On a happier note, I've got another sad story that has a happy ending. We're visiting a young man who has lived with his drunk uncles nearly all his life. They've hit him at times, and the last time one did so, in January, he snapped and fought back, then escaped from the house for a week. He found a contact card he received a year ago and went to church that Sunday, which happened to be Stake Conference. He felt remarkably at peace while he was there, even though all his problems came rushing back when he left. He started attending another ward. The Elders there realized he wasn't from their area and passed him to us about a month ago. We became his friends, and he started accompanying us on visits, fasting, keeping the commandments, cutting friendships, telling us his story, and thinking on how to save money for a mission.

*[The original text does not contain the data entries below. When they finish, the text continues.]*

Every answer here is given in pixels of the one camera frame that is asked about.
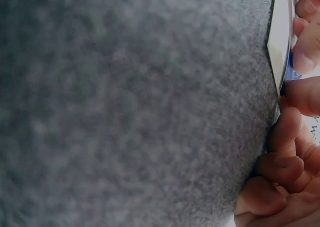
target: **gray fabric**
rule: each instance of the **gray fabric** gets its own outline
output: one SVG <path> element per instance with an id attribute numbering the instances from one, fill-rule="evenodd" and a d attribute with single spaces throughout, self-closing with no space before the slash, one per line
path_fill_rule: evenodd
<path id="1" fill-rule="evenodd" d="M 1 3 L 1 227 L 225 224 L 277 99 L 272 0 Z"/>

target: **blue printed design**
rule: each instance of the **blue printed design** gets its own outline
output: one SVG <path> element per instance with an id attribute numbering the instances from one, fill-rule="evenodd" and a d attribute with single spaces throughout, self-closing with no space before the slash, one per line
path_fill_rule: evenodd
<path id="1" fill-rule="evenodd" d="M 294 80 L 299 80 L 301 78 L 302 78 L 302 75 L 298 74 L 294 69 L 292 51 L 290 49 L 288 53 L 288 58 L 286 61 L 286 68 L 285 68 L 285 73 L 283 77 L 283 82 L 280 88 L 280 96 L 282 97 L 286 96 L 286 85 L 284 84 L 285 81 L 294 81 Z"/>
<path id="2" fill-rule="evenodd" d="M 288 80 L 294 81 L 294 80 L 299 80 L 301 78 L 302 78 L 302 75 L 298 74 L 294 69 L 292 52 L 290 50 L 287 63 L 286 63 L 284 81 L 288 81 Z"/>

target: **gray carpet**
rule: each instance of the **gray carpet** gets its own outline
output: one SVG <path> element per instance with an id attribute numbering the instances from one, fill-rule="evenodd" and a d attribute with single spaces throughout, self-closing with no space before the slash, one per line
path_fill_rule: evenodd
<path id="1" fill-rule="evenodd" d="M 277 100 L 272 0 L 0 0 L 0 226 L 222 227 Z"/>

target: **white card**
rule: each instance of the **white card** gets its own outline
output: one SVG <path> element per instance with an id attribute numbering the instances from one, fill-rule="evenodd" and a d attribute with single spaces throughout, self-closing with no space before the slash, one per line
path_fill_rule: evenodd
<path id="1" fill-rule="evenodd" d="M 278 95 L 280 95 L 289 53 L 294 43 L 294 16 L 295 0 L 274 0 L 267 48 Z"/>

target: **hand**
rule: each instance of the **hand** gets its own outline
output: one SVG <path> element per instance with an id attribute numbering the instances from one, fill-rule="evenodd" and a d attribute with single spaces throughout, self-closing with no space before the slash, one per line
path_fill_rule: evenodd
<path id="1" fill-rule="evenodd" d="M 258 176 L 247 181 L 239 196 L 237 227 L 319 226 L 320 148 L 299 110 L 320 114 L 320 77 L 286 83 L 286 96 L 269 136 L 269 152 L 255 166 Z"/>
<path id="2" fill-rule="evenodd" d="M 293 21 L 298 36 L 293 48 L 293 66 L 300 74 L 313 71 L 320 64 L 320 0 L 299 0 Z"/>

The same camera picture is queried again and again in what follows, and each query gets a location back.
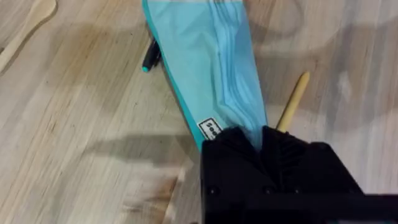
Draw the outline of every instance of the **pen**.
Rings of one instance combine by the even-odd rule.
[[[142,63],[142,71],[149,72],[152,67],[156,66],[161,58],[160,48],[156,40],[153,39],[152,43],[145,54],[144,61]]]

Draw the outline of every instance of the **label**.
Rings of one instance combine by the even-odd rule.
[[[198,127],[203,135],[209,140],[216,138],[216,136],[222,131],[214,118],[208,118],[201,123],[198,123]]]

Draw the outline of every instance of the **wooden surface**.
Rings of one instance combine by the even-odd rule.
[[[0,0],[0,45],[32,0]],[[398,1],[246,1],[270,126],[330,143],[366,192],[398,193]],[[200,222],[199,154],[164,71],[141,72],[140,0],[59,0],[0,78],[2,223]]]

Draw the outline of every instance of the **plastic bag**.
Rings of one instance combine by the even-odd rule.
[[[266,114],[243,2],[142,5],[198,148],[222,129],[240,126],[260,149]]]

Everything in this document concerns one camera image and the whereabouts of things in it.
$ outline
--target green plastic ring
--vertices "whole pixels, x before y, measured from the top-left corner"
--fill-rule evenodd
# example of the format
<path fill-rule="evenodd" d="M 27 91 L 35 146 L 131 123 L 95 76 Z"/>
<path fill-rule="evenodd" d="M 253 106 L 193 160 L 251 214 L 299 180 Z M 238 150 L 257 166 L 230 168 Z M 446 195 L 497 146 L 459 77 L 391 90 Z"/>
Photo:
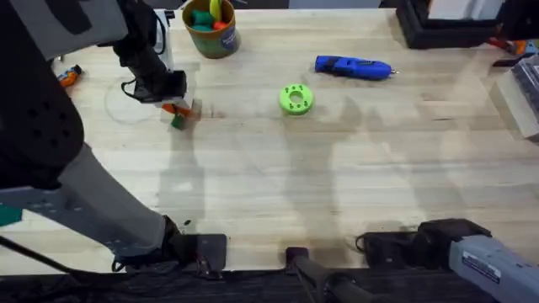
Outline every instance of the green plastic ring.
<path fill-rule="evenodd" d="M 299 97 L 301 102 L 292 97 Z M 290 84 L 280 90 L 279 105 L 288 114 L 305 114 L 312 107 L 312 92 L 303 84 Z"/>

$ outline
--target cable
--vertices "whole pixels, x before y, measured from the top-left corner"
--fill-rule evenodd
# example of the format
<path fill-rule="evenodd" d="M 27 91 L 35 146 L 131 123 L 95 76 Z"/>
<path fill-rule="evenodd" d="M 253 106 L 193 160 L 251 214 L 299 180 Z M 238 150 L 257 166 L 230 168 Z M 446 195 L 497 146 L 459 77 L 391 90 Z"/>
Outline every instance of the cable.
<path fill-rule="evenodd" d="M 109 276 L 107 274 L 99 274 L 99 273 L 93 273 L 93 272 L 88 272 L 88 271 L 83 271 L 83 270 L 79 270 L 79 269 L 74 269 L 74 268 L 69 268 L 61 263 L 58 263 L 38 252 L 34 252 L 30 249 L 28 249 L 27 247 L 23 247 L 21 245 L 19 245 L 18 243 L 16 242 L 13 242 L 5 237 L 2 237 L 0 236 L 0 245 L 6 247 L 7 249 L 10 249 L 16 253 L 20 253 L 22 255 L 24 255 L 25 257 L 28 257 L 28 258 L 32 258 L 34 259 L 35 261 L 38 261 L 38 262 L 41 262 L 43 264 L 46 264 L 58 271 L 61 271 L 65 274 L 68 274 L 68 276 L 64 276 L 60 279 L 58 279 L 58 281 L 56 281 L 56 283 L 54 283 L 53 286 L 51 286 L 48 290 L 44 290 L 42 291 L 44 294 L 42 295 L 37 295 L 37 296 L 32 296 L 30 298 L 24 298 L 22 300 L 22 298 L 17 298 L 15 300 L 17 301 L 23 301 L 23 302 L 43 302 L 43 301 L 52 301 L 54 299 L 57 299 L 57 298 L 62 298 L 62 297 L 67 297 L 67 296 L 70 296 L 70 295 L 74 295 L 76 296 L 77 298 L 81 299 L 81 301 L 84 301 L 84 300 L 87 300 L 88 298 L 90 298 L 88 295 L 91 295 L 92 293 L 97 293 L 97 294 L 100 294 L 100 295 L 105 295 L 105 294 L 108 294 L 108 293 L 117 293 L 117 294 L 122 294 L 122 295 L 129 295 L 129 296 L 135 296 L 135 297 L 145 297 L 145 298 L 155 298 L 155 297 L 159 297 L 159 296 L 163 296 L 163 294 L 156 294 L 156 292 L 158 292 L 159 290 L 167 287 L 167 286 L 170 286 L 173 282 L 177 281 L 179 278 L 182 278 L 184 277 L 184 274 L 181 273 L 181 269 L 183 268 L 183 266 L 181 266 L 180 264 L 177 264 L 176 266 L 172 267 L 170 270 L 168 270 L 167 272 L 165 273 L 159 273 L 158 275 L 161 276 L 161 275 L 167 275 L 167 274 L 171 274 L 175 271 L 178 272 L 177 275 L 174 275 L 171 279 L 168 279 L 165 283 L 162 283 L 150 290 L 144 290 L 144 291 L 141 291 L 141 292 L 135 292 L 135 291 L 130 291 L 130 290 L 125 290 L 125 289 L 122 289 L 122 288 L 119 288 L 117 287 L 119 284 L 122 284 L 123 287 L 127 287 L 129 288 L 129 285 L 125 285 L 126 282 L 132 282 L 132 280 L 137 277 L 137 276 L 140 276 L 140 275 L 145 275 L 145 274 L 150 274 L 150 273 L 136 273 L 136 274 L 132 274 L 130 275 L 129 277 L 127 277 L 127 279 L 121 279 L 121 280 L 115 280 L 111 283 L 111 281 L 109 279 L 106 279 L 106 281 L 104 281 L 104 283 L 106 283 L 105 285 L 102 285 L 100 283 L 96 283 L 95 280 L 96 278 L 109 278 Z M 195 271 L 195 274 L 192 275 L 192 278 L 200 278 L 200 275 L 203 274 L 202 273 L 202 269 L 201 269 L 201 264 L 203 262 L 206 262 L 207 263 L 207 260 L 205 259 L 205 257 L 203 256 L 200 256 L 199 258 L 197 258 L 197 269 Z M 66 285 L 66 287 L 64 288 L 60 288 L 60 289 L 57 289 L 60 284 L 62 284 L 62 281 L 66 278 L 66 277 L 71 277 L 74 279 L 74 282 L 76 283 L 75 286 L 73 285 Z M 84 283 L 84 280 L 87 280 L 87 282 L 89 280 L 92 280 L 92 283 Z M 173 291 L 178 291 L 178 289 L 184 289 L 184 288 L 187 288 L 189 286 L 191 286 L 192 284 L 194 284 L 194 280 L 193 279 L 190 279 L 188 282 L 182 284 L 181 286 L 179 287 L 175 287 L 173 288 L 171 291 L 169 291 L 169 293 L 173 292 Z"/>
<path fill-rule="evenodd" d="M 359 236 L 355 239 L 355 249 L 357 249 L 357 251 L 358 251 L 360 254 L 365 254 L 365 249 L 361 248 L 361 247 L 360 247 L 360 244 L 358 244 L 358 242 L 359 242 L 360 240 L 363 240 L 363 236 L 364 236 L 364 235 L 365 235 L 365 234 L 359 235 Z"/>
<path fill-rule="evenodd" d="M 63 265 L 63 264 L 60 264 L 58 263 L 57 261 L 51 259 L 51 258 L 48 258 L 38 252 L 34 252 L 24 246 L 21 246 L 19 245 L 18 243 L 15 243 L 9 239 L 7 239 L 6 237 L 2 237 L 0 236 L 0 245 L 16 252 L 16 253 L 20 253 L 22 254 L 23 256 L 25 257 L 28 257 L 28 258 L 32 258 L 34 259 L 35 261 L 38 261 L 38 262 L 41 262 L 45 265 L 48 265 L 58 271 L 61 271 L 63 272 L 64 274 L 70 274 L 71 276 L 73 276 L 73 278 L 77 278 L 81 275 L 88 275 L 88 276 L 95 276 L 96 273 L 92 273 L 92 272 L 87 272 L 87 271 L 84 271 L 84 270 L 79 270 L 79 269 L 74 269 L 74 268 L 68 268 L 67 266 Z"/>

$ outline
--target wooden tabletop
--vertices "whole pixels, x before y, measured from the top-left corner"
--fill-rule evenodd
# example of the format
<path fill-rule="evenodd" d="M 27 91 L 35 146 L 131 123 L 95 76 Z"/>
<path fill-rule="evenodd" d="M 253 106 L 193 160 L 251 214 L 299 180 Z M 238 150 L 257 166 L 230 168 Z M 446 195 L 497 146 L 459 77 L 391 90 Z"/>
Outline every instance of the wooden tabletop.
<path fill-rule="evenodd" d="M 242 44 L 203 58 L 172 22 L 201 117 L 188 130 L 122 95 L 131 74 L 111 49 L 66 56 L 86 73 L 69 89 L 86 140 L 148 207 L 188 232 L 225 233 L 229 269 L 281 268 L 289 246 L 328 266 L 362 266 L 351 247 L 365 231 L 414 229 L 465 217 L 539 262 L 539 147 L 511 135 L 489 92 L 503 52 L 410 50 L 394 10 L 238 11 Z M 317 74 L 317 55 L 385 61 L 384 82 Z M 303 83 L 306 115 L 289 117 L 279 91 Z M 111 253 L 29 212 L 0 234 L 66 265 L 109 272 Z M 0 274 L 51 269 L 0 250 Z"/>

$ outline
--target blue tool
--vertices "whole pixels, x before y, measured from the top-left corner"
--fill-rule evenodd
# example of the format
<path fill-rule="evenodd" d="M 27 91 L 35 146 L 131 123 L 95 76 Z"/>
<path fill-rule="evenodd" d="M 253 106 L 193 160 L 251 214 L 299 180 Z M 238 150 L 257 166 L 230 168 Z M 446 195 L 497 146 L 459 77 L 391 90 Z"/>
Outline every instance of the blue tool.
<path fill-rule="evenodd" d="M 314 70 L 365 80 L 384 80 L 397 73 L 384 62 L 341 56 L 318 56 Z"/>

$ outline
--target black cable
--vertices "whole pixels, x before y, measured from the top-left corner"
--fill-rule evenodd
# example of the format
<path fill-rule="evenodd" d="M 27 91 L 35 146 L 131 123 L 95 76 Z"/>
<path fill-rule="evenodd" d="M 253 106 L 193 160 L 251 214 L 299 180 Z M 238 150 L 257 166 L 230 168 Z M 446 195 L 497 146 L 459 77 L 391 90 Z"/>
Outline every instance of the black cable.
<path fill-rule="evenodd" d="M 38 262 L 41 262 L 45 265 L 48 265 L 58 271 L 61 271 L 63 272 L 64 274 L 70 274 L 71 276 L 73 276 L 73 278 L 77 279 L 77 278 L 80 278 L 82 275 L 87 275 L 87 276 L 94 276 L 96 275 L 96 273 L 92 273 L 92 272 L 87 272 L 87 271 L 84 271 L 84 270 L 79 270 L 79 269 L 74 269 L 74 268 L 68 268 L 67 266 L 61 264 L 61 263 L 58 263 L 57 261 L 51 259 L 51 258 L 48 258 L 38 252 L 34 252 L 22 245 L 19 245 L 18 243 L 15 243 L 9 239 L 7 239 L 6 237 L 2 237 L 0 236 L 0 245 L 6 247 L 7 249 L 10 249 L 16 253 L 20 253 L 22 254 L 23 256 L 25 257 L 28 257 L 28 258 L 32 258 L 34 259 L 35 261 L 38 261 Z"/>
<path fill-rule="evenodd" d="M 361 254 L 365 254 L 365 249 L 361 248 L 361 247 L 360 247 L 360 244 L 358 244 L 358 242 L 359 242 L 360 240 L 363 240 L 363 236 L 364 236 L 364 235 L 365 235 L 365 234 L 359 235 L 359 236 L 355 239 L 355 249 L 357 249 L 357 251 L 358 251 L 359 253 L 361 253 Z"/>

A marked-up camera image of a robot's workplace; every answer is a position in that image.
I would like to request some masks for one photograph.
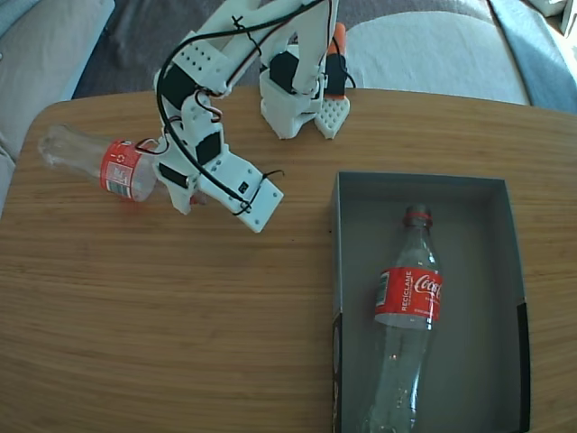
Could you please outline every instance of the open box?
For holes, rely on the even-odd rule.
[[[360,431],[374,396],[377,284],[414,203],[432,210],[444,276],[417,431],[526,432],[527,306],[505,181],[368,172],[341,172],[334,188],[334,431]]]

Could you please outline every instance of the robotic arm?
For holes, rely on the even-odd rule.
[[[342,95],[325,98],[331,80],[326,53],[339,0],[277,0],[259,8],[260,2],[227,0],[171,53],[155,78],[163,151],[154,152],[154,169],[173,206],[188,214],[200,191],[256,233],[283,194],[269,174],[230,152],[222,113],[210,97],[229,95],[260,57],[261,112],[279,138],[295,137],[310,120],[334,138],[350,110],[344,82]],[[299,44],[289,44],[294,34]]]

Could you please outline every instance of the plastic bottle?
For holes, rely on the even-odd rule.
[[[431,212],[407,209],[405,243],[394,265],[380,276],[375,320],[382,324],[383,361],[363,433],[408,433],[417,420],[418,385],[439,317],[440,266],[431,243]]]
[[[83,134],[58,124],[39,144],[45,162],[97,181],[104,189],[134,201],[146,200],[156,185],[154,158],[135,150],[135,143]]]

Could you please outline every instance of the wood grain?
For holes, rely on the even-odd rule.
[[[42,166],[49,125],[141,139],[149,93],[58,104],[28,134],[0,222],[0,431],[324,432],[331,420],[329,198],[338,170],[501,177],[524,258],[534,431],[577,425],[577,117],[351,92],[334,141],[280,142],[253,88],[218,104],[235,152],[283,169],[254,235],[218,205],[139,207]]]

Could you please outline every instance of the red label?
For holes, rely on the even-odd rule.
[[[439,319],[441,286],[438,273],[419,268],[390,268],[380,276],[376,314],[409,314]]]
[[[100,186],[119,196],[134,200],[132,188],[134,168],[141,156],[132,142],[117,140],[110,144],[100,166]]]

I suppose we're here to help people. I know if you're reading missionary blogs you're used to hearing stories like this. The truth is, these things don't happen very often. We missionaries get these gems in our experiences and it's what we share with you. What we don't share is the other 99 out of 100 days. We get magnificent opportunities, but that doesn't mean it's easy.  I heard other missionaries say this to me before my mission, and I would chuckle a little. Not easy? I came on the mission wanting challenges and pain and tears...those are the heroics you hear about that you don't get that much back home. That's exactly what we came out here to do...suffer courageously to save others in celestial glory. I think I've learned that the difficulties come from doing the most ordinary activities over and over again in the faith that it'll do something at some point. Sometimes it doesn't work, and the people who need the gospel most don't accept it. Sometimes the most spiritual lessons don't end up going anywhere that you can see. And sometimes things do happen. So, in the end, we keep it up and fight the good fight, and wait for those flecks of gold that inevitably come, and then testify that the work comes undoubtedly and fully from God. In the end the flecks add up to something priceless.